◆ Assigned task:
Find the lines of data that contain the string "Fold", then list them.

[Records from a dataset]

***

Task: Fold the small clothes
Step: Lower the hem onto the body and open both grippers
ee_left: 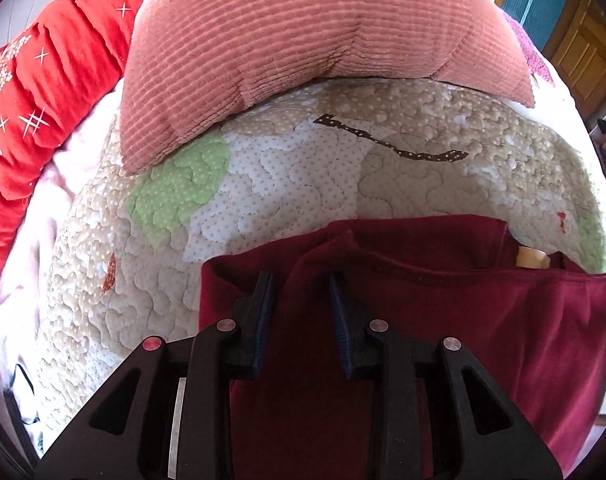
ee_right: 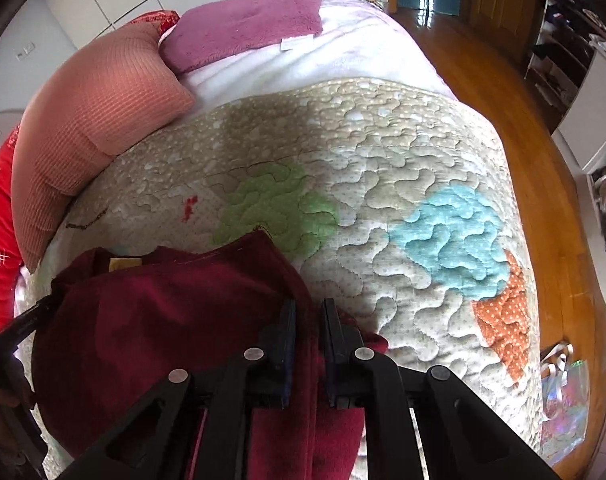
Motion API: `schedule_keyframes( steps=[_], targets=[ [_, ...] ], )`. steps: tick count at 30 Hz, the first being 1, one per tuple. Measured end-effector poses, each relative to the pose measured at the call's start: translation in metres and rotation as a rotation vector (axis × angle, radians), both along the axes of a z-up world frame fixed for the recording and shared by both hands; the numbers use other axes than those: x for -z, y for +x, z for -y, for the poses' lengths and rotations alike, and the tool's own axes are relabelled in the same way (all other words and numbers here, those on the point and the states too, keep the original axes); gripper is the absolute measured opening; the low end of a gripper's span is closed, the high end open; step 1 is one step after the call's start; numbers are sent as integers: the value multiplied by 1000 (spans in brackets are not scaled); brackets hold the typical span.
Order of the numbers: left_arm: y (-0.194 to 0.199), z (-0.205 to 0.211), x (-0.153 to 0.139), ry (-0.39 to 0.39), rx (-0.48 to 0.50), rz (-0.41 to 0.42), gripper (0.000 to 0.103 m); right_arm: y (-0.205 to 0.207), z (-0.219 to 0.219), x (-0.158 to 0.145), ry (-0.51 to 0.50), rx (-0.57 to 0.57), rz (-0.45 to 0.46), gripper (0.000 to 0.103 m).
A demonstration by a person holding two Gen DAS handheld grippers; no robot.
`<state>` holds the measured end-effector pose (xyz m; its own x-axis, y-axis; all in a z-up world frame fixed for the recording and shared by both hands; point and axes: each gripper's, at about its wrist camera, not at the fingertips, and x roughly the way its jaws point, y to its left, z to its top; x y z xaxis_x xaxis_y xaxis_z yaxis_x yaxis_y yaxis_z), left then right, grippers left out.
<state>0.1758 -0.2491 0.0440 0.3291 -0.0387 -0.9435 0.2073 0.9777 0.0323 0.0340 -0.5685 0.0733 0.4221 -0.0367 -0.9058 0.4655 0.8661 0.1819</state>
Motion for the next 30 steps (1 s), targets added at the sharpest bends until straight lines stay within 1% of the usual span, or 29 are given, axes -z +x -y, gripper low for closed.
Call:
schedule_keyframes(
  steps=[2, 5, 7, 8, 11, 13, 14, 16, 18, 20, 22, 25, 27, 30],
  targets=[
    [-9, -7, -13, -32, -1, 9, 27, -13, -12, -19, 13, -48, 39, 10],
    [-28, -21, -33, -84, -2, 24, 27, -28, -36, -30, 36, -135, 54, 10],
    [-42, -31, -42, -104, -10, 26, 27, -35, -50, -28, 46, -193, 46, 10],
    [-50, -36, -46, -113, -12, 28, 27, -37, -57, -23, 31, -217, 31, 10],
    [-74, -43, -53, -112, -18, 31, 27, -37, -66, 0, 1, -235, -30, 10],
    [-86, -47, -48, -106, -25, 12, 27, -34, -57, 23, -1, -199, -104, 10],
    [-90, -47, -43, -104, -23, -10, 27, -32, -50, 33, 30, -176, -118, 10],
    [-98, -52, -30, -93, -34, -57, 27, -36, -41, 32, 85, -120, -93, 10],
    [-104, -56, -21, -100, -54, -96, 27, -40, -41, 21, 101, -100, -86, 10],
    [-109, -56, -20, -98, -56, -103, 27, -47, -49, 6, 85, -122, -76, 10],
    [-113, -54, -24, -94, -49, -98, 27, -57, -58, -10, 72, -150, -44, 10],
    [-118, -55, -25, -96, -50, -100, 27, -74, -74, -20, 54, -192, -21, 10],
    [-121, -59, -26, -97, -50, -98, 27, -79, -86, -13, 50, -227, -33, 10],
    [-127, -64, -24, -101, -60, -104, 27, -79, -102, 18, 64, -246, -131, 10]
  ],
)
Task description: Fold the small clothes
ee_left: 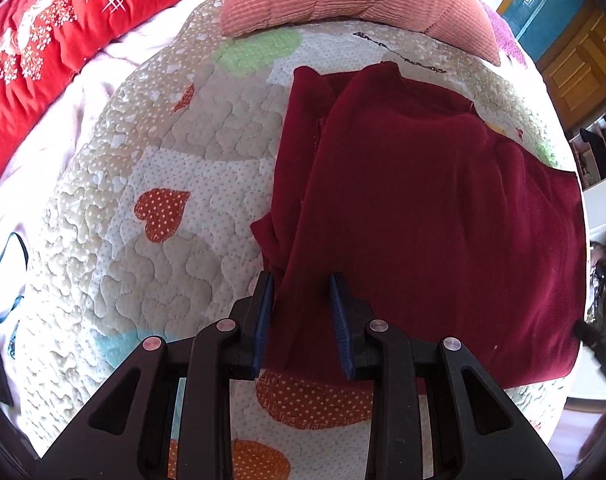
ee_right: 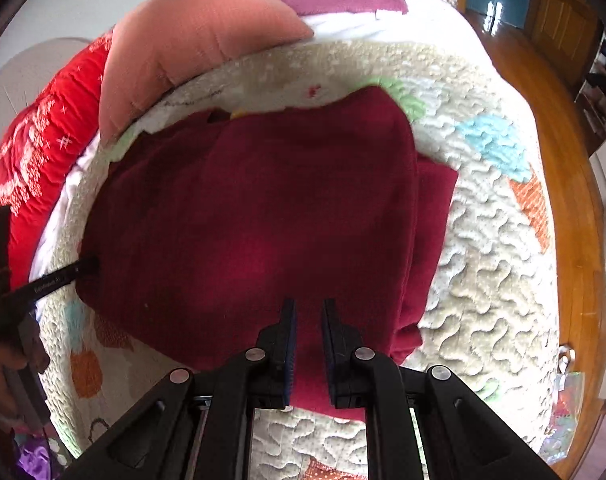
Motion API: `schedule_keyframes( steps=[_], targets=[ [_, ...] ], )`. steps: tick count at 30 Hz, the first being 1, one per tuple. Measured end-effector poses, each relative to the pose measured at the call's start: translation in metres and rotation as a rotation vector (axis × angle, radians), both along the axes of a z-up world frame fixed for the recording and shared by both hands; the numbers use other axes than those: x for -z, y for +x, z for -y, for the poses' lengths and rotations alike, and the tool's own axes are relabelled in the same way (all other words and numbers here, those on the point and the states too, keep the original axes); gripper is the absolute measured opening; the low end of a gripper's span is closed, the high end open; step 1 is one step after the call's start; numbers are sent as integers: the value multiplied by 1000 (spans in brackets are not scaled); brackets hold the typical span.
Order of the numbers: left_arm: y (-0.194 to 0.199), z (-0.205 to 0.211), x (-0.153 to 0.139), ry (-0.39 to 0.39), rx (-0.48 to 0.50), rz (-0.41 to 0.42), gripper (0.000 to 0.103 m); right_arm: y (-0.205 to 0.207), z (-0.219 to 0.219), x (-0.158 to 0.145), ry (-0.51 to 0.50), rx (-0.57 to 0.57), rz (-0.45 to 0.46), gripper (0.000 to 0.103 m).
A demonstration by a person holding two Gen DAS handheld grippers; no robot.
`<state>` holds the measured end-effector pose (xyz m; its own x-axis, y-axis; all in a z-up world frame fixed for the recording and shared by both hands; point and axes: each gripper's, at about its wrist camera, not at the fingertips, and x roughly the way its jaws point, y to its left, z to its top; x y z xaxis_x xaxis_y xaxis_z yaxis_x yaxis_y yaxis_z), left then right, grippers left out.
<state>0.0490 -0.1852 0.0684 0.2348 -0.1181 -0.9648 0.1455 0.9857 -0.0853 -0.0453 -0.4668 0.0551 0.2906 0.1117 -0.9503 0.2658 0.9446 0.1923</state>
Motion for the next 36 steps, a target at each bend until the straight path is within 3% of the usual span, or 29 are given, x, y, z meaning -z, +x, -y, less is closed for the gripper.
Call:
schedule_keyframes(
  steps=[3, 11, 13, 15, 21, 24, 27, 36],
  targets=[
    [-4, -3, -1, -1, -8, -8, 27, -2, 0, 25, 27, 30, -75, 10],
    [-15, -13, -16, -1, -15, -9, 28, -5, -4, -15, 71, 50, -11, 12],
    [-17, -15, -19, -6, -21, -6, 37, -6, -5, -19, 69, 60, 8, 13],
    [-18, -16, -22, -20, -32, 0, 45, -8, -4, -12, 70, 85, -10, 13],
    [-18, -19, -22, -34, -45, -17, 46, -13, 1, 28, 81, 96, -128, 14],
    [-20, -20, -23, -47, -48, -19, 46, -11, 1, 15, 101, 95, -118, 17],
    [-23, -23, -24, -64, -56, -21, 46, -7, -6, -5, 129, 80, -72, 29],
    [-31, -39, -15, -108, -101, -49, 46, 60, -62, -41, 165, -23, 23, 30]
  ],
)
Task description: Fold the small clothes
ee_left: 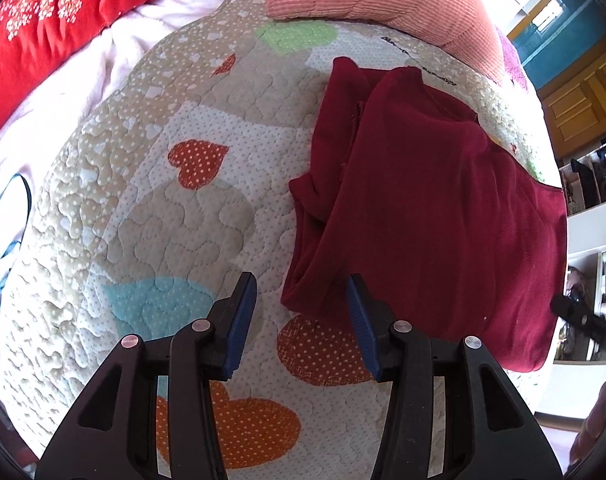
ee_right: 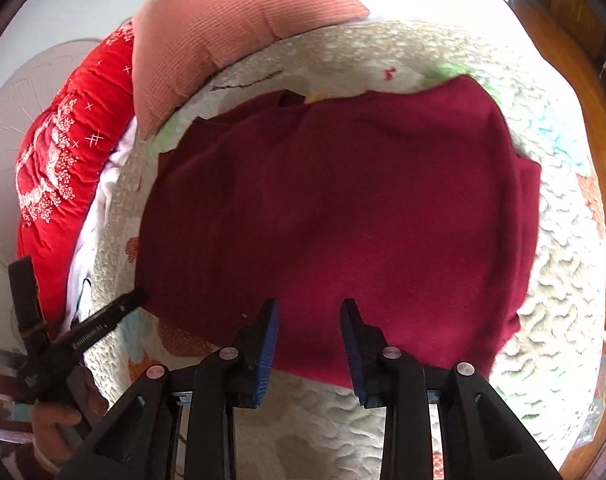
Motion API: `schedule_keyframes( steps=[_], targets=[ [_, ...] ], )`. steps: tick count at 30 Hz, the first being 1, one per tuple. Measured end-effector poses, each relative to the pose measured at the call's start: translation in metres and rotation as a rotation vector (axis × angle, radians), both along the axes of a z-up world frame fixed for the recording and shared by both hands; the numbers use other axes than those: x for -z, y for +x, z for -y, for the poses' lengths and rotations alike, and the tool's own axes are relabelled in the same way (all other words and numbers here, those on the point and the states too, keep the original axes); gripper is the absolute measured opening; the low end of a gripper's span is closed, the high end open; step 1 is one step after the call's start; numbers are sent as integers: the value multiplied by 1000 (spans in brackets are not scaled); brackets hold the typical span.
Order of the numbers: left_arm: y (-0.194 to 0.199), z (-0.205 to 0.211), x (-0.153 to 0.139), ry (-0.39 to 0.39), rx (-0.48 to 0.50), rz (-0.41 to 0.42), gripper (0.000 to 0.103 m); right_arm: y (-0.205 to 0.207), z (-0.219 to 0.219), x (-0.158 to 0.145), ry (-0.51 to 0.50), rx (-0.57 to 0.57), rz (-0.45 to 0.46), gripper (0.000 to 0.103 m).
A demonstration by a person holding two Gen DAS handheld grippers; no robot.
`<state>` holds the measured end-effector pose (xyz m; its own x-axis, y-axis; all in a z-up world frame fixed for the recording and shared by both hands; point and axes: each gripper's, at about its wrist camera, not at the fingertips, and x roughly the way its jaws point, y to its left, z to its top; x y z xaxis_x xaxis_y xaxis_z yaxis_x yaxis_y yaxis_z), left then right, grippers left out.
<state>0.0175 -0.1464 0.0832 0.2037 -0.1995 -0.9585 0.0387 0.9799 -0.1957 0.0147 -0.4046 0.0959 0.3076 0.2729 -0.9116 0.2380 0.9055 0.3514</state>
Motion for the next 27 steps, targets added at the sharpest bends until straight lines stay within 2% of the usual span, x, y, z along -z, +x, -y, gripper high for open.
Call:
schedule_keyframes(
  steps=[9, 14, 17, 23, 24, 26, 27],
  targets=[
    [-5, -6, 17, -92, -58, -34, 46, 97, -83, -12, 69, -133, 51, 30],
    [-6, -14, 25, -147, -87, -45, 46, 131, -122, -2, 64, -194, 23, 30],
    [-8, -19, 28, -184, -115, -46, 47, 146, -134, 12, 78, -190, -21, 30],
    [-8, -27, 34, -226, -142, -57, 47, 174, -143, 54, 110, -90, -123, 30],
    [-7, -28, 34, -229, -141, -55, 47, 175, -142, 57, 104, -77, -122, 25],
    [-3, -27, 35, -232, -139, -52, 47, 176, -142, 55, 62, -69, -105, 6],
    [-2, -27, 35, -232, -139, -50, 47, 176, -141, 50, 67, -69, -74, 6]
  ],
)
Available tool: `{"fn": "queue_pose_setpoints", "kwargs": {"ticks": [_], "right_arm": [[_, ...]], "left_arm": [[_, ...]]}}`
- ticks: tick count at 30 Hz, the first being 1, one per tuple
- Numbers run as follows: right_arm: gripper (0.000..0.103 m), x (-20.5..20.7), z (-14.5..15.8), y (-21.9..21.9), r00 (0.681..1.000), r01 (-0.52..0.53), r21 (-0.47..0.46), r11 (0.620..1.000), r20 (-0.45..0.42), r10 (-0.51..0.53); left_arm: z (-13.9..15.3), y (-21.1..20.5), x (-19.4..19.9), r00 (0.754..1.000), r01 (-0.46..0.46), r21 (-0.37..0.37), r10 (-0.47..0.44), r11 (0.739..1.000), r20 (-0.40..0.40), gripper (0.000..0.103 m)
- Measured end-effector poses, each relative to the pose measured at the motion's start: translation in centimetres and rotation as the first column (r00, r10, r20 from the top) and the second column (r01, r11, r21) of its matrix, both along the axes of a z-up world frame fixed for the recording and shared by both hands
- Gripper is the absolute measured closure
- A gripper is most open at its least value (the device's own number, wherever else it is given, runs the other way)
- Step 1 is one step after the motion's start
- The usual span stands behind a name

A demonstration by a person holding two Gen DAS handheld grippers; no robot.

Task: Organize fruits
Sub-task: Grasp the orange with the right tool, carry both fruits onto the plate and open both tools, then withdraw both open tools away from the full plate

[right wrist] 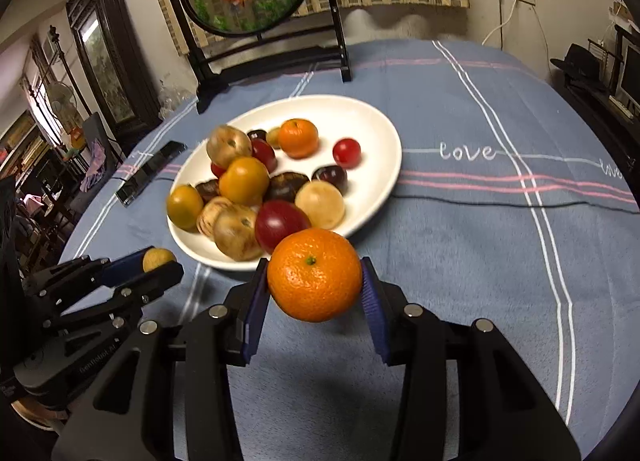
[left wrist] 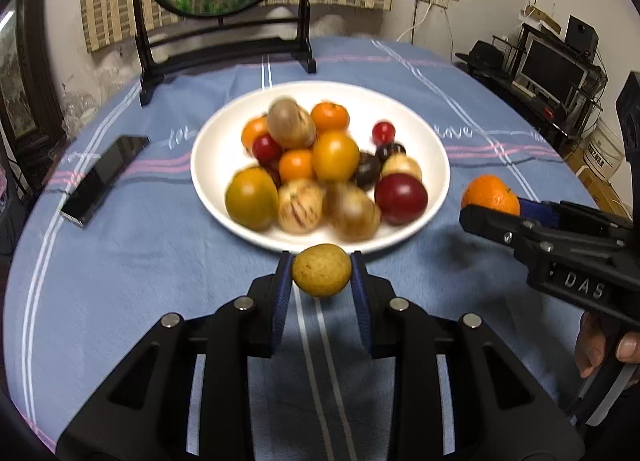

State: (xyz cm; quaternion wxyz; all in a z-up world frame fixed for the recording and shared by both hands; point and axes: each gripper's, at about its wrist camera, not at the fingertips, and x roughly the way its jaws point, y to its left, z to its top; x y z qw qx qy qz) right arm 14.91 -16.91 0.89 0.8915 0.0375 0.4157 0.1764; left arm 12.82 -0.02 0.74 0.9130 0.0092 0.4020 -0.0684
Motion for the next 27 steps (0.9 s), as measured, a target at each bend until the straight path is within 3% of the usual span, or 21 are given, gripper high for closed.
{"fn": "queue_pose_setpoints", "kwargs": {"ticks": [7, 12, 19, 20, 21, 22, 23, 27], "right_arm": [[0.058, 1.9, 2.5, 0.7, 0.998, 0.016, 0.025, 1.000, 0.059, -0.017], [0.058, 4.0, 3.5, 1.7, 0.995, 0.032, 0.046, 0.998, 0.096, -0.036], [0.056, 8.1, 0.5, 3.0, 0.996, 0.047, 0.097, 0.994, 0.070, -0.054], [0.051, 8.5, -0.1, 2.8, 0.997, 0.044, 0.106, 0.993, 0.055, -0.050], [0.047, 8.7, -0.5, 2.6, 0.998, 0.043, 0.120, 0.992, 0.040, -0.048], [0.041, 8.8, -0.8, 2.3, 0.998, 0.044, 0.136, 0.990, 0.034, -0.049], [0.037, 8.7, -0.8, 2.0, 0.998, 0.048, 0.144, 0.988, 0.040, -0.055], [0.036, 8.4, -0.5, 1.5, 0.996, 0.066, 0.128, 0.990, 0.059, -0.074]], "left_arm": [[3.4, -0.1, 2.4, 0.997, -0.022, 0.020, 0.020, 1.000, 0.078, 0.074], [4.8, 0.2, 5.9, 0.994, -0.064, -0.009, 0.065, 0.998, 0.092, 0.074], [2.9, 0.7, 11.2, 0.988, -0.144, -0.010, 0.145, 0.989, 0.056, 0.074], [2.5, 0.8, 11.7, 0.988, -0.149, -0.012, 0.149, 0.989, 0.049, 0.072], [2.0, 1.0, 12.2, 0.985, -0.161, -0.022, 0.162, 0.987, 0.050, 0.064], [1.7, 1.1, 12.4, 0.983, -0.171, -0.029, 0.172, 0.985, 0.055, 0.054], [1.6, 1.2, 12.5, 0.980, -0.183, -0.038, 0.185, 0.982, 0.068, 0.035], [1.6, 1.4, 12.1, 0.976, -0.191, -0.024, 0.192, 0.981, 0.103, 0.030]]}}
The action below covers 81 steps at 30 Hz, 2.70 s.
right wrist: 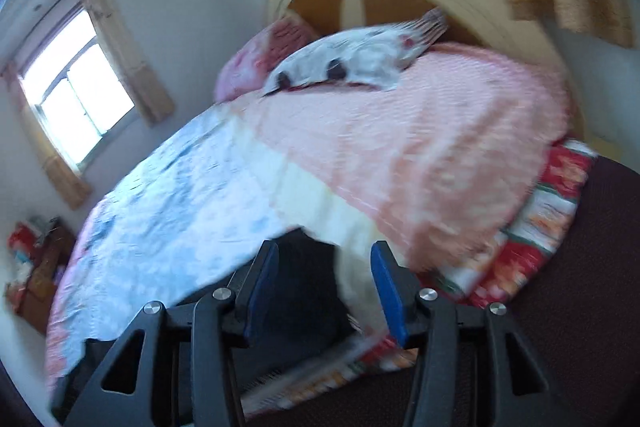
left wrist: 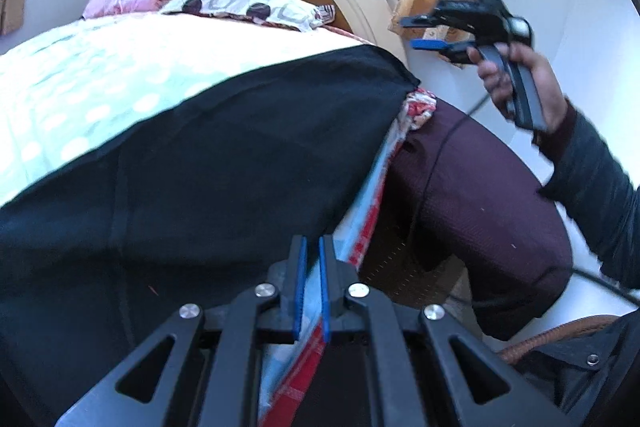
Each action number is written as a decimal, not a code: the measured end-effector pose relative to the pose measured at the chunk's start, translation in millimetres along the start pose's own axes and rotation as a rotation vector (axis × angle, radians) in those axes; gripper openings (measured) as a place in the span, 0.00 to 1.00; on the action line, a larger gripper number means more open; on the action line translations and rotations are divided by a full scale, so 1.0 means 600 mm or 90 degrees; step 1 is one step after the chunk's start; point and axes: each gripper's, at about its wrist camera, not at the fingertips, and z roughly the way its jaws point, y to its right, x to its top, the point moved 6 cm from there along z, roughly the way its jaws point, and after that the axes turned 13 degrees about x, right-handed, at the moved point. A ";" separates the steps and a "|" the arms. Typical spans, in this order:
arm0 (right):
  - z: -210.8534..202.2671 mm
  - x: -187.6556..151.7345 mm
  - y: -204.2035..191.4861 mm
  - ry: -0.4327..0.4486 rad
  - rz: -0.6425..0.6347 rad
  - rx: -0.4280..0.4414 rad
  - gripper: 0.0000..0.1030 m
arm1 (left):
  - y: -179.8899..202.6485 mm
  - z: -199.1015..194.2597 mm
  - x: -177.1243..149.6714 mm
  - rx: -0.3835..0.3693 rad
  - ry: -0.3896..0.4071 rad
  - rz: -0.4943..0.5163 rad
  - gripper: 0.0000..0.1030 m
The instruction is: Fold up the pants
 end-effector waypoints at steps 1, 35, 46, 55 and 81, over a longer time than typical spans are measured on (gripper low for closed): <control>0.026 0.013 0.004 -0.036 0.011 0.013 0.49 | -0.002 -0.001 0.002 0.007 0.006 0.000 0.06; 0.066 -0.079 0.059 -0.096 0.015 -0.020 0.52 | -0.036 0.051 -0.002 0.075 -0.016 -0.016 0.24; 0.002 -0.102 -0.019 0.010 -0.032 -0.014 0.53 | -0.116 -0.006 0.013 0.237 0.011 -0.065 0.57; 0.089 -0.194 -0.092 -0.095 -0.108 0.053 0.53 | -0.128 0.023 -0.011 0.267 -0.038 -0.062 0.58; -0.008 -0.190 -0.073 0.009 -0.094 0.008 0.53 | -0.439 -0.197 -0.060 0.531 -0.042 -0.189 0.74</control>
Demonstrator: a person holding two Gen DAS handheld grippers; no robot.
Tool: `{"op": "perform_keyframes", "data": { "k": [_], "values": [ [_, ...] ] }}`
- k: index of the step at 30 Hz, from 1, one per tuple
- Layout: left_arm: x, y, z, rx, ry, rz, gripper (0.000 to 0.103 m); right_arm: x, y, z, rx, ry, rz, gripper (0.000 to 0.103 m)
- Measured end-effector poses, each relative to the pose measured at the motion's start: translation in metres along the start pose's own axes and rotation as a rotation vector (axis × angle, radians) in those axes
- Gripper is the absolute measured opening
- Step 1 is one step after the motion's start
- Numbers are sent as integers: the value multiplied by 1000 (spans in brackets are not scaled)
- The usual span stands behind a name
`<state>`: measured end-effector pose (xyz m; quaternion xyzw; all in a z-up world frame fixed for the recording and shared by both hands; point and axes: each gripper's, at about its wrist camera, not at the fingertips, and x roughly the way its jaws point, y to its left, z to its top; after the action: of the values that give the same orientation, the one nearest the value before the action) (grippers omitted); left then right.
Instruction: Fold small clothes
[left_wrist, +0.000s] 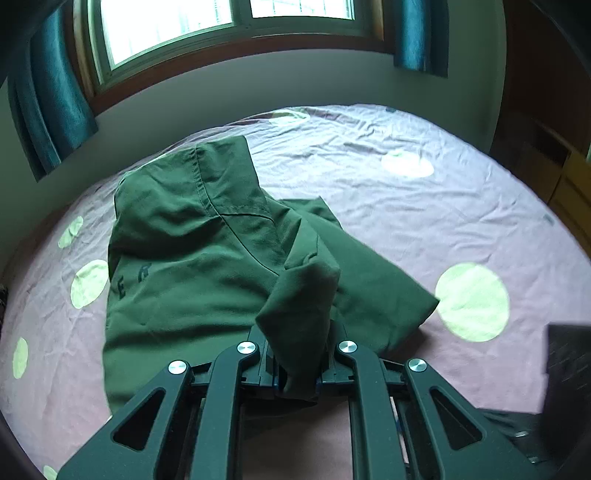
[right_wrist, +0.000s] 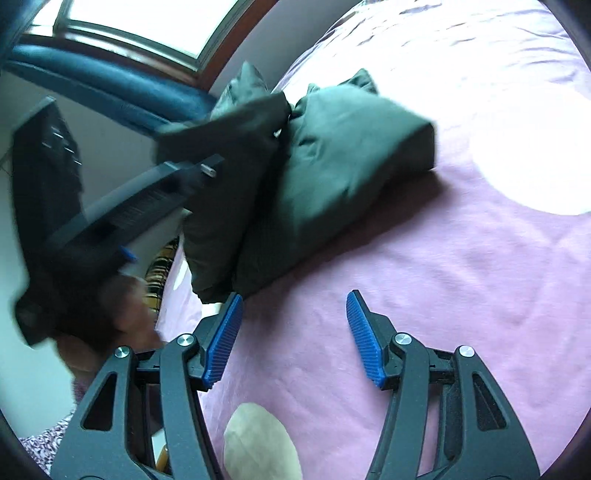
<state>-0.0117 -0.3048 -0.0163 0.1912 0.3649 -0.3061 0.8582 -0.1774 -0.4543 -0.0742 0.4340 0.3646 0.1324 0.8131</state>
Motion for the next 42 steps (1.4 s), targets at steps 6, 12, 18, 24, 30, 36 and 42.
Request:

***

◆ Your response:
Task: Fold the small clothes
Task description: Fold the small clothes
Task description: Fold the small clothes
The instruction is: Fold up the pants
Instruction: Fold small clothes

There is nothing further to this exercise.